Determining the cost of the ILC detectors

| 19 May 2011

The two detector designs for the ILC are now elaborated by the ILD and SiD groups toward the Detailed Baseline Design Report (DBD). When the Letters of Intent (LOI) were called in 2007, the guideline said, “The LOI will not represent any formal commitment of the groups signing it to the project or to the proposed detector.” LOIs are meant to demonstrate the feasibility and capability of achieving physics goals of the ILC, and new ideas on detectors remain open. Nevertheless, the validated groups are striving to advance their detector designs to reach a good starting point for the time when the project is realised. One of the work plans for the DBD is to make a more precise estimation of the detector cost as it is, together with the technical aspects, one of the crucial features of the feasibility study. In general, the performance of a detector tends to correlate positively with its cost. Naturally one wishes to obtain the best possible performance with least cost. This motivates R&D of detector technology and leads to innovations. But at a certain point, one has to make a balance between them, and how to accomplish this depends on the physics aim and design strategy. The choice of technology and/or material and the size of each component are all taken into account. Finally a choice is made to match the ultimate purpose and affordability. There can be differences between groups and it is an advantage that we can compare the two strategies taken by the ILD (International Large Detector) and SiD (Silicon Detector).

The two detector design groups ILD (left) and SiD (right) are working towards a precise estimation of the detector cost to be released in the Detailed Baseline Design Report.
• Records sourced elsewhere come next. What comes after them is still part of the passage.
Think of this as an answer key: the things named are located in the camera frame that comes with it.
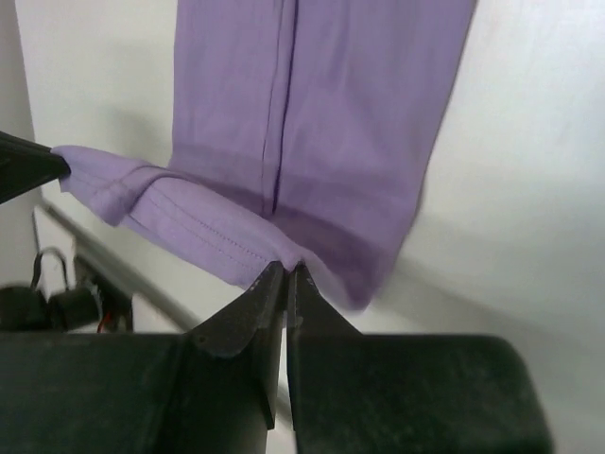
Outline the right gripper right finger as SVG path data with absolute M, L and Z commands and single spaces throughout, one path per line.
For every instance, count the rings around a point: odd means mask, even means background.
M 549 453 L 527 366 L 505 340 L 364 334 L 290 273 L 287 374 L 301 453 Z

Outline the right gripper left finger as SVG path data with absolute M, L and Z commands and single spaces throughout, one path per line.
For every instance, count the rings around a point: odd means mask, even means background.
M 5 453 L 262 453 L 284 269 L 182 333 L 1 330 Z

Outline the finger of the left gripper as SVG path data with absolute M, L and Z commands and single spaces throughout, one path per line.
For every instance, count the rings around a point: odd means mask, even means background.
M 66 161 L 51 148 L 1 132 L 0 201 L 70 175 Z

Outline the lavender garment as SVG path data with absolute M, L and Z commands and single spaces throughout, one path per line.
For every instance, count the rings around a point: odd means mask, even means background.
M 59 146 L 60 183 L 223 281 L 304 264 L 366 308 L 417 212 L 472 1 L 181 1 L 165 167 Z

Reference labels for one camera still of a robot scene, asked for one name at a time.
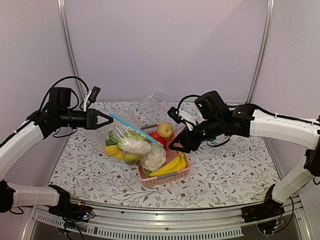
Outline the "clear zip top bag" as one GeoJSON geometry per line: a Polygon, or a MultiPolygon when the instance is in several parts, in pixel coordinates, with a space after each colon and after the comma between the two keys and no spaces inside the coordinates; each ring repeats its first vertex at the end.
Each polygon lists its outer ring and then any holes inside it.
{"type": "Polygon", "coordinates": [[[111,113],[113,123],[105,131],[104,153],[130,166],[141,166],[156,171],[165,164],[165,145],[137,126],[111,113]]]}

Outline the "yellow toy lemon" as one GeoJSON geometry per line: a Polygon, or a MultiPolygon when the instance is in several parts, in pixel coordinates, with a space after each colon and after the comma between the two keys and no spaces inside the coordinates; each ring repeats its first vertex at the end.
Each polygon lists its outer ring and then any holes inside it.
{"type": "Polygon", "coordinates": [[[115,144],[115,145],[105,145],[104,153],[108,157],[113,157],[118,161],[122,161],[124,159],[123,151],[115,144]]]}

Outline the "white toy cauliflower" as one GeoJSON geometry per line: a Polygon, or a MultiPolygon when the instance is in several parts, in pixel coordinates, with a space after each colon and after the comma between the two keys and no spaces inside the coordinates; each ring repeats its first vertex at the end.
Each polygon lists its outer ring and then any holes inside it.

When we wish to compare the two cost estimates, they should be prepared in such a way that allows meaningful comparison. The International Detector Advisory Group (IDAG) recommended last October that the costing of the two detectors needs coordination so that the two groups use the same methodology for costing. Such an attempt already existed during the LOI preparation. The funding schemes and commercial customs are different from region to region or country to country.  Considering these large differences, the costs in the LOIs are coordinated reasonably well but not completely. IDAG pointed out that this situation needs to be improved.

In order to establish costing coordination and unify methodology, we formed a small working group composed of representatives of the two groups and an advisor from outside who is an expert on the costing of the ILC accelerator. The accelerator team has been working on the same problem for a long time and they already have a good solution for how to coordinate various differences among the regions.
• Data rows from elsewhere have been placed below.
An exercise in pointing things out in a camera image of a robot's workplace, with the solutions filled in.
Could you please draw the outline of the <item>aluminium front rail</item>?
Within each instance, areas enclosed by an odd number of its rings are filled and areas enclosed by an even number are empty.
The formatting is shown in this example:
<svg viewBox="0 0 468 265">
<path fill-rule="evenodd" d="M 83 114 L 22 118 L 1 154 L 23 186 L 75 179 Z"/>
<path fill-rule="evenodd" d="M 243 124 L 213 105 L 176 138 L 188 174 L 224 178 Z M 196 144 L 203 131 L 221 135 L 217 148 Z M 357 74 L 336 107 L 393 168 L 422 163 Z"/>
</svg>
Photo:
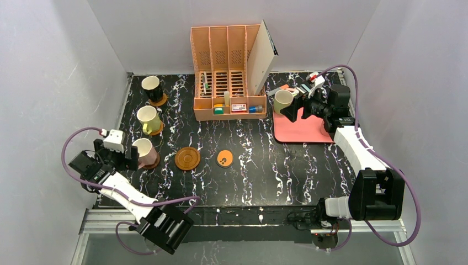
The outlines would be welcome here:
<svg viewBox="0 0 468 265">
<path fill-rule="evenodd" d="M 200 227 L 273 227 L 289 225 L 288 218 L 306 214 L 313 206 L 197 206 L 188 216 Z M 135 223 L 125 209 L 87 210 L 80 233 L 111 234 L 118 222 Z"/>
</svg>

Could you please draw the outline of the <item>plain orange coaster near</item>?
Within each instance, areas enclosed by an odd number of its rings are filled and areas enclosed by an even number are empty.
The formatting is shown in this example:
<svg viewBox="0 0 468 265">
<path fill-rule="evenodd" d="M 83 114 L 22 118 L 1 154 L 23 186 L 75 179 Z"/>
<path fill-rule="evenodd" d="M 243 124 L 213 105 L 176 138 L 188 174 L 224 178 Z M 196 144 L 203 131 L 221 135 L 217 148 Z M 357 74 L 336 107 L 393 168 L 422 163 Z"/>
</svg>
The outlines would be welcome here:
<svg viewBox="0 0 468 265">
<path fill-rule="evenodd" d="M 163 128 L 164 128 L 164 123 L 161 122 L 159 129 L 151 132 L 150 135 L 155 136 L 155 135 L 160 134 L 162 132 Z"/>
</svg>

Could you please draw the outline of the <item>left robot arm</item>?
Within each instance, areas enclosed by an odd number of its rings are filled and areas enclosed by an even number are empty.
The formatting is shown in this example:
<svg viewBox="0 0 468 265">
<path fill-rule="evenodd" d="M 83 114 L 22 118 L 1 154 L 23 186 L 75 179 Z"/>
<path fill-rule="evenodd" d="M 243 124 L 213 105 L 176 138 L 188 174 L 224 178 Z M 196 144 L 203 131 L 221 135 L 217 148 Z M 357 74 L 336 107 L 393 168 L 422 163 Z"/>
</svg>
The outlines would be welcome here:
<svg viewBox="0 0 468 265">
<path fill-rule="evenodd" d="M 180 210 L 177 204 L 187 201 L 197 204 L 199 198 L 157 200 L 141 193 L 121 174 L 124 170 L 137 170 L 158 163 L 159 154 L 149 139 L 136 140 L 129 157 L 122 145 L 117 149 L 108 145 L 107 139 L 96 139 L 94 154 L 81 151 L 64 166 L 66 172 L 76 171 L 75 180 L 83 189 L 110 198 L 132 213 L 135 220 L 127 225 L 156 245 L 158 251 L 175 253 L 194 223 L 188 216 L 193 207 Z"/>
</svg>

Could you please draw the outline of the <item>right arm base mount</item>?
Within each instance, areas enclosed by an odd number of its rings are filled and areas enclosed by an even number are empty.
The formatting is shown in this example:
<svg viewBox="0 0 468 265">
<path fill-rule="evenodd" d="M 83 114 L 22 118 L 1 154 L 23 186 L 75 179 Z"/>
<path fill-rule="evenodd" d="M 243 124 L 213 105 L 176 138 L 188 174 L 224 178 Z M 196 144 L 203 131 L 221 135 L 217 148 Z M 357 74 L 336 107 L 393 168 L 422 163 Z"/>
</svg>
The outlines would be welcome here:
<svg viewBox="0 0 468 265">
<path fill-rule="evenodd" d="M 284 222 L 296 230 L 310 232 L 315 249 L 328 253 L 344 247 L 352 234 L 352 222 L 349 219 L 325 216 L 324 210 L 292 211 L 288 213 Z M 348 229 L 348 234 L 344 241 L 339 243 L 338 233 L 341 225 Z"/>
</svg>

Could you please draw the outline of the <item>grey marker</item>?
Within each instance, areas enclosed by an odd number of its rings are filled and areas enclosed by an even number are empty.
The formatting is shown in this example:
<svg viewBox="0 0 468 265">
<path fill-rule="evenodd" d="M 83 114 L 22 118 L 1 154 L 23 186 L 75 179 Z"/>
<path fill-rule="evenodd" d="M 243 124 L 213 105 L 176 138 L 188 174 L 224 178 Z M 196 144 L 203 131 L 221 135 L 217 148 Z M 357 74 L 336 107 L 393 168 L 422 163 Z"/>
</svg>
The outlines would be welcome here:
<svg viewBox="0 0 468 265">
<path fill-rule="evenodd" d="M 275 96 L 276 93 L 278 93 L 279 91 L 282 91 L 282 90 L 283 90 L 282 88 L 276 88 L 276 89 L 271 90 L 268 93 L 266 93 L 266 95 L 268 97 L 272 97 L 272 96 Z"/>
</svg>

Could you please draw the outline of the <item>plain orange coaster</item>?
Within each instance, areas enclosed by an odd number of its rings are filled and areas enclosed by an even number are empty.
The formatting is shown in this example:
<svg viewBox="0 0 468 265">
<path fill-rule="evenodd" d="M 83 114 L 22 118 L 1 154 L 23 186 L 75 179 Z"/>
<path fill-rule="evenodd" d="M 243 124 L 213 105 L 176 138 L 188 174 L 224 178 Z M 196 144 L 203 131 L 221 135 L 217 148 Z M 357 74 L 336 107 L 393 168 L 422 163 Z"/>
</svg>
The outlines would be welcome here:
<svg viewBox="0 0 468 265">
<path fill-rule="evenodd" d="M 148 101 L 152 106 L 160 107 L 160 106 L 164 105 L 167 102 L 167 99 L 168 99 L 167 95 L 165 93 L 163 93 L 163 97 L 162 97 L 162 99 L 160 101 L 154 102 L 154 101 L 152 101 L 150 99 Z"/>
<path fill-rule="evenodd" d="M 164 123 L 161 122 L 159 129 L 151 132 L 150 135 L 155 136 L 155 135 L 160 134 L 162 132 L 163 128 L 164 128 Z"/>
</svg>

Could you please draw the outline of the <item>black mug white inside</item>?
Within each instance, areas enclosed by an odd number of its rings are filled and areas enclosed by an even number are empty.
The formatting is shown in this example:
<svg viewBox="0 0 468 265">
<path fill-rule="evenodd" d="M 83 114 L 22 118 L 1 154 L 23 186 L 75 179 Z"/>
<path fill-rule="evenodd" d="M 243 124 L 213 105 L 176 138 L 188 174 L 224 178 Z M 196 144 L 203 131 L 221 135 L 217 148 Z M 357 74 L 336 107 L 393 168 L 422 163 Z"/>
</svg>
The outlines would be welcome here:
<svg viewBox="0 0 468 265">
<path fill-rule="evenodd" d="M 163 99 L 163 89 L 157 76 L 148 76 L 141 82 L 141 87 L 152 102 L 160 102 Z"/>
</svg>

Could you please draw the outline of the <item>teal eraser block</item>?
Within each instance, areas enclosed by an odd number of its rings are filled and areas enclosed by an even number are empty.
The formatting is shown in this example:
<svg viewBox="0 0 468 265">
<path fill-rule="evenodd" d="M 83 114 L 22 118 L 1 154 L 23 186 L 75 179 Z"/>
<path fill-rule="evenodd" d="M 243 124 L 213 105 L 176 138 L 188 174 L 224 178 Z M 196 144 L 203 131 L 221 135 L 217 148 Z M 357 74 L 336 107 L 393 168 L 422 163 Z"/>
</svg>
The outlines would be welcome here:
<svg viewBox="0 0 468 265">
<path fill-rule="evenodd" d="M 301 86 L 298 88 L 303 94 L 309 94 L 311 89 L 307 84 L 301 84 Z"/>
</svg>

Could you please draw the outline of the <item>white tube in organizer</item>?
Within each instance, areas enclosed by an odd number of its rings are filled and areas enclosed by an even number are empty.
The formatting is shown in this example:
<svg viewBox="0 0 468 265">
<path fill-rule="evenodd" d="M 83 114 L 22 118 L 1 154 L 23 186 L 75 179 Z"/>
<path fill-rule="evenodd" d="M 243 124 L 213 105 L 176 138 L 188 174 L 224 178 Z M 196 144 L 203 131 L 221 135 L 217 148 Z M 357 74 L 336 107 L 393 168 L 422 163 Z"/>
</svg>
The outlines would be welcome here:
<svg viewBox="0 0 468 265">
<path fill-rule="evenodd" d="M 224 91 L 224 105 L 230 106 L 230 93 L 229 91 Z"/>
</svg>

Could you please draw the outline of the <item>white leaning book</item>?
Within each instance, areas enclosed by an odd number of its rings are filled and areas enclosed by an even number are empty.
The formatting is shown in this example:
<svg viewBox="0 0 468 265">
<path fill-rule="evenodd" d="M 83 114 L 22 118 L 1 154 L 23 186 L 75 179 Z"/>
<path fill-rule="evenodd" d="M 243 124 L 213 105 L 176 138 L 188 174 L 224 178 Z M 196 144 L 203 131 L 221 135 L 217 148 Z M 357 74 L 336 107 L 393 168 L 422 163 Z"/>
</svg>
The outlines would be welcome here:
<svg viewBox="0 0 468 265">
<path fill-rule="evenodd" d="M 265 20 L 262 20 L 247 61 L 247 88 L 249 96 L 258 96 L 269 76 L 273 62 L 278 58 L 273 39 Z"/>
</svg>

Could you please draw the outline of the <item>green mug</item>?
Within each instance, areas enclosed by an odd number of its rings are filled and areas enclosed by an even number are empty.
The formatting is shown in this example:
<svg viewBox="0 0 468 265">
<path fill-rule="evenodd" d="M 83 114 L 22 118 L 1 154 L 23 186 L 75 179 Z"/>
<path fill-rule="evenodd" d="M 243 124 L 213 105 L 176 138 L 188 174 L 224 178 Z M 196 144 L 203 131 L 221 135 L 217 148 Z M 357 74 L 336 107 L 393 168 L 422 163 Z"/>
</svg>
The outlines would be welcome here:
<svg viewBox="0 0 468 265">
<path fill-rule="evenodd" d="M 274 113 L 281 115 L 281 110 L 290 106 L 293 102 L 294 95 L 287 90 L 277 91 L 274 95 L 273 109 Z"/>
</svg>

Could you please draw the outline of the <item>ridged orange round coaster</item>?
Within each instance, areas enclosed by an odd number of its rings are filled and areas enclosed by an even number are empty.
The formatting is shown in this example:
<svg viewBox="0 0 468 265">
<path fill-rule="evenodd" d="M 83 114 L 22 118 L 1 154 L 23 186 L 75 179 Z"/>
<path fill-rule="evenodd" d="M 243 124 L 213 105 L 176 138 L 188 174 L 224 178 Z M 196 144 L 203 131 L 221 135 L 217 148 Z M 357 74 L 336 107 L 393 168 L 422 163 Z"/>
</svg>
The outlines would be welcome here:
<svg viewBox="0 0 468 265">
<path fill-rule="evenodd" d="M 176 166 L 184 171 L 193 170 L 201 160 L 200 152 L 193 147 L 184 147 L 175 155 Z"/>
</svg>

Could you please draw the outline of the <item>orange coaster with black logo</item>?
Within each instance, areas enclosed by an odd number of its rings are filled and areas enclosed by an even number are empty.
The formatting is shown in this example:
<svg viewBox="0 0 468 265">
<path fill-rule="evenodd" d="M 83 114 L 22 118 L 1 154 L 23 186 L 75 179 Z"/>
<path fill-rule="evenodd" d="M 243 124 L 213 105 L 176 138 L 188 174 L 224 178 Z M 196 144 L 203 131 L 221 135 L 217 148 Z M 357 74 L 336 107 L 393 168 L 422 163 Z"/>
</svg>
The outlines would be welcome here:
<svg viewBox="0 0 468 265">
<path fill-rule="evenodd" d="M 222 168 L 229 168 L 233 164 L 233 154 L 229 150 L 221 150 L 216 158 L 216 163 Z"/>
</svg>

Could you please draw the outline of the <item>dark brown wooden coaster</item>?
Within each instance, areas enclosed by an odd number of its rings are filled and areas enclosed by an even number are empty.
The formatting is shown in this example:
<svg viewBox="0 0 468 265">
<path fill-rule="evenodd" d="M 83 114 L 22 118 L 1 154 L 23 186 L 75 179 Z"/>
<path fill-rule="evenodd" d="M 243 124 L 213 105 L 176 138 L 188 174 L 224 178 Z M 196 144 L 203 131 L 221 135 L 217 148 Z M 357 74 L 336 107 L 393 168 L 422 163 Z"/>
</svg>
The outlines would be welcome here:
<svg viewBox="0 0 468 265">
<path fill-rule="evenodd" d="M 160 155 L 157 156 L 155 162 L 151 165 L 145 165 L 143 166 L 142 168 L 146 169 L 146 170 L 149 170 L 149 169 L 153 169 L 155 167 L 158 166 L 159 162 L 160 162 L 161 158 L 160 158 Z"/>
</svg>

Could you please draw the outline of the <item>yellow mug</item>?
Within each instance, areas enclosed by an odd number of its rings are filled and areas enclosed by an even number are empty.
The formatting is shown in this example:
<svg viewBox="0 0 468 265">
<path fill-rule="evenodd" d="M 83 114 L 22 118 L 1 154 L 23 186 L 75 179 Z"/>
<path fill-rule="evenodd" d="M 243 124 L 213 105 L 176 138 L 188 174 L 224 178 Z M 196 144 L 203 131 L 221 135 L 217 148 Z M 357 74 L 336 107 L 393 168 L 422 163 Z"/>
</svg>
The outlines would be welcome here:
<svg viewBox="0 0 468 265">
<path fill-rule="evenodd" d="M 142 125 L 142 132 L 145 135 L 150 135 L 151 132 L 158 130 L 162 122 L 157 109 L 151 105 L 140 108 L 137 111 L 137 119 Z"/>
</svg>
The two detector concepts take somewhat different approaches for the cost-performance optimisation. Although it is a subtle one, they may affect the final designs. The SiD uses extensive analytical cost-performance optimisations. On the other hand, ILD tries that partly because of many options being considered. To see the consequences of this difference, if any, we have to coordinate the ways of costing more precisely. We also have to make many simulations, including collisions at high energies, to evaluate the detectors’ operation, helping to determine what works for effective detector performance. This exercise will give us valuable information regarding cost versus performance.
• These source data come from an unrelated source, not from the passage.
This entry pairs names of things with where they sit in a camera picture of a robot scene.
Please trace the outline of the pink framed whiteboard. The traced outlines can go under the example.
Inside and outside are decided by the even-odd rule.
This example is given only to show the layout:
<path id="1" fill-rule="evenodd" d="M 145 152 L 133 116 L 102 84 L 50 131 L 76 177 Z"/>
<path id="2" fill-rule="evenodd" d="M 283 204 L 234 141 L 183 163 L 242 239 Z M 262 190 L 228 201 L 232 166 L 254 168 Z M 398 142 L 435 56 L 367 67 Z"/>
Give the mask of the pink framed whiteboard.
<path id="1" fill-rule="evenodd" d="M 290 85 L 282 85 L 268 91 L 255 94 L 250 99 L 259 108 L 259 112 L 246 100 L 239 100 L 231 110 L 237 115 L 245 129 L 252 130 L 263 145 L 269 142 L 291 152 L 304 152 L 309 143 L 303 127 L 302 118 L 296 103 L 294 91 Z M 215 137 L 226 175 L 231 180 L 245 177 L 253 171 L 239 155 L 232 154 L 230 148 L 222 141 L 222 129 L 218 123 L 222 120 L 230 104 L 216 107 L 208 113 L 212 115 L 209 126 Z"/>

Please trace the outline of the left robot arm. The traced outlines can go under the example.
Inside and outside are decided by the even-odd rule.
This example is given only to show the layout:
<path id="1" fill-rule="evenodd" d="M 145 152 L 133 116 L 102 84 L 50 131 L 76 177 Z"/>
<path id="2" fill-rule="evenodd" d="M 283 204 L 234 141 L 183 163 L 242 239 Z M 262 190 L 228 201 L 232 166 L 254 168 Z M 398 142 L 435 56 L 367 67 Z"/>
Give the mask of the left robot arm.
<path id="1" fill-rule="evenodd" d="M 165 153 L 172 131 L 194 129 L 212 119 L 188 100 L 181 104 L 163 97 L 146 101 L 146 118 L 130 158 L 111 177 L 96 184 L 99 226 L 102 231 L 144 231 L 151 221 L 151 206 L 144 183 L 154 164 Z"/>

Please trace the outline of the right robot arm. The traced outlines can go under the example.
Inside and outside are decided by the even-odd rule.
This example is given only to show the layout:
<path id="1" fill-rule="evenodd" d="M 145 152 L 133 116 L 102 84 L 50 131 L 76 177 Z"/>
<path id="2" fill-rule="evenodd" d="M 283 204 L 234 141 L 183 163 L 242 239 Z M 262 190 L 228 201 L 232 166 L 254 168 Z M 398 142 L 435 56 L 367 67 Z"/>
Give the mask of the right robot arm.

The costing working group has agreed already on several points, such as items to include in the cost and how to categorise them. They also agreed to use common unit prices for cost-driving raw materials. The work is still being continued for improvement, which will take more time.

The world economy is changing rather rapidly. This can cause uncertainty in the estimated cost after it is made for the DBD, which will use 2012 prices. For instance, the prices of iron and tungsten in the coming years will affect the cost. Also, the fluctuation of the exchange rates among different currencies is a big factor that may cause difference in the costs. However, once the methodology is clear, one can trace the shift in cost due to these factors.

When the time comes for real construction, most components will be produced by participating institutions at home and will be delivered to be assembled on site. In such a scheme, we hope the currency exchange rate does not matter so much as it appears on paper. More important is that we strive for such a day. And the costing exercise is one of the steps to achieve our goal.

Sakue Yamada

Sakue Yamada (Emeritus Professor, University of Tokyo and KEK). Former ILC Research Director.